(Dataset entries)
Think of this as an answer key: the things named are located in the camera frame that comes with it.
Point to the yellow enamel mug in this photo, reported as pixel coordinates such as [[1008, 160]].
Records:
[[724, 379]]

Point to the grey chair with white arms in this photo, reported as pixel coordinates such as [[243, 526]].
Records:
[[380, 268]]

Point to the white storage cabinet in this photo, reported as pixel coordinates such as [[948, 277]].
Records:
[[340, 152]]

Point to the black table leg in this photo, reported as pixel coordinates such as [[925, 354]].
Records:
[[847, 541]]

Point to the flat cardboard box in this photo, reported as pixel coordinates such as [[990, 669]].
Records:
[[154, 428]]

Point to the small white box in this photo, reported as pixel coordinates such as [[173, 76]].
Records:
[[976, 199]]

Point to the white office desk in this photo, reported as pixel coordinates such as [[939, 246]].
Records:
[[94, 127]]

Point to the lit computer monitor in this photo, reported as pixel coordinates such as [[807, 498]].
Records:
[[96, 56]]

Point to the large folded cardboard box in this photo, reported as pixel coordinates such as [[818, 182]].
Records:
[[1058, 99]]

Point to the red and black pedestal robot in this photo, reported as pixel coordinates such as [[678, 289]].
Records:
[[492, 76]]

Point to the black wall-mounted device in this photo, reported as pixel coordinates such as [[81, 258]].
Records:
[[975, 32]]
* * *
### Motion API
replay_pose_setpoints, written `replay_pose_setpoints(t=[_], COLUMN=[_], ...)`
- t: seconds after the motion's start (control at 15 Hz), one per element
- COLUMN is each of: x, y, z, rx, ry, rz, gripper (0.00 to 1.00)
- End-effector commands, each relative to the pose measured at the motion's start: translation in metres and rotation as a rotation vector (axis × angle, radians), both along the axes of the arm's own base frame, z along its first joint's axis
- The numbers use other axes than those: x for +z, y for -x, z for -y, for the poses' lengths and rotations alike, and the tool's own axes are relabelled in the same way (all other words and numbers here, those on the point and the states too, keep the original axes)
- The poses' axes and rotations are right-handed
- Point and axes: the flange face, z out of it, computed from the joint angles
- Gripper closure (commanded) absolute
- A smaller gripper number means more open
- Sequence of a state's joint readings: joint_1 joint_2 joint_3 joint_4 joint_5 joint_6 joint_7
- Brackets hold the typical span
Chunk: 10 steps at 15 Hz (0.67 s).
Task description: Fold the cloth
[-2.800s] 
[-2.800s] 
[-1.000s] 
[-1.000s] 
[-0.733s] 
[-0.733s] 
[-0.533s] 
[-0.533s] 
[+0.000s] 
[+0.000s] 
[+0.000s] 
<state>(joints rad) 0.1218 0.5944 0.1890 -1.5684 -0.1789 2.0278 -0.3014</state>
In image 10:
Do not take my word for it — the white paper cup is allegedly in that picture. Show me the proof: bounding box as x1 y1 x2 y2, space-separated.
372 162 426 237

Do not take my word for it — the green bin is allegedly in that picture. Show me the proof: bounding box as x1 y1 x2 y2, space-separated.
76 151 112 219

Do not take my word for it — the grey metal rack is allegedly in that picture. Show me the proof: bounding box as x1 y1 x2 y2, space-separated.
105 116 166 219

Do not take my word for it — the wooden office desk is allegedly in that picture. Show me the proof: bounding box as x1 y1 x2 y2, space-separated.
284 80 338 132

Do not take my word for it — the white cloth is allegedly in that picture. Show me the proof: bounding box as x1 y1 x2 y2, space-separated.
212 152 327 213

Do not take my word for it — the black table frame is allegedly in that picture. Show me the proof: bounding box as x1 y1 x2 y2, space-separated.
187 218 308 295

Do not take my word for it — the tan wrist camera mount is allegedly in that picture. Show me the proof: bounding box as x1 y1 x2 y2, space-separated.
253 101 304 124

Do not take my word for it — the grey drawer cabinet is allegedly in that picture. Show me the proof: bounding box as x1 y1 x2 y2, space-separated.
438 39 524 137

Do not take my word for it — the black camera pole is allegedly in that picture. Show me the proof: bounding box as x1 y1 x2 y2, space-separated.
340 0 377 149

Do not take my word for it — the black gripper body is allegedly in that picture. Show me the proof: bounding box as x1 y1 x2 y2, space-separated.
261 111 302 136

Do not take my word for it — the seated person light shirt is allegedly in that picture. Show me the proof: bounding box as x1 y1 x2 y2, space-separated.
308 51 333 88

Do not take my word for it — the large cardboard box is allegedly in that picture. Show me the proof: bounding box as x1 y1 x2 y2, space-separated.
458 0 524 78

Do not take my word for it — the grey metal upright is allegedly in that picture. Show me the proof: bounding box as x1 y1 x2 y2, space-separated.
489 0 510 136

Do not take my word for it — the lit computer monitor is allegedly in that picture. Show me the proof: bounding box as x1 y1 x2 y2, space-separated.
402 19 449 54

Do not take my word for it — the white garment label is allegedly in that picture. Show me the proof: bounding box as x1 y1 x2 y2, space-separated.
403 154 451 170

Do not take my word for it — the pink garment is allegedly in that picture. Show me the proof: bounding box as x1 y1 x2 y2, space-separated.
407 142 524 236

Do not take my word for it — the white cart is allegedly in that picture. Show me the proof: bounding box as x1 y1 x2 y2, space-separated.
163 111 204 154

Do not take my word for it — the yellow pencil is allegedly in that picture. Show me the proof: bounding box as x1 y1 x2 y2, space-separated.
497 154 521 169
---
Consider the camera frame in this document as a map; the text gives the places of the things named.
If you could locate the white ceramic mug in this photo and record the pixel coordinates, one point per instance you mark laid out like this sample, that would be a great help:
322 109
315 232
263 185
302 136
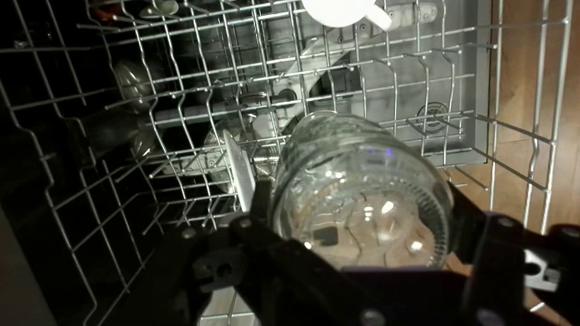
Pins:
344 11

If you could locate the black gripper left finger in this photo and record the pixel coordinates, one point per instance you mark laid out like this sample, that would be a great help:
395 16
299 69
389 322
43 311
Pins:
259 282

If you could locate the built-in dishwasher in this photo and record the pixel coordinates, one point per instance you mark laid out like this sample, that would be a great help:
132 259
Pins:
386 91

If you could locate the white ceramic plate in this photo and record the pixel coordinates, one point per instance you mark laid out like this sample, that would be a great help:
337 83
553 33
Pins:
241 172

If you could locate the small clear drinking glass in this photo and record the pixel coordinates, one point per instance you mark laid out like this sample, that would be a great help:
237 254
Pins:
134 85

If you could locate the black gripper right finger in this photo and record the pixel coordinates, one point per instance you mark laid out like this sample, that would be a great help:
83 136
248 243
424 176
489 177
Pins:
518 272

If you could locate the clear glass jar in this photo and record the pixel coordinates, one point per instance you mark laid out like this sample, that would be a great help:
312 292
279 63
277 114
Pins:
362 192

__Task__:
Looking at the entries above, determine how many lines contain the word "ceramic" and state only that number.

__Task output__:
2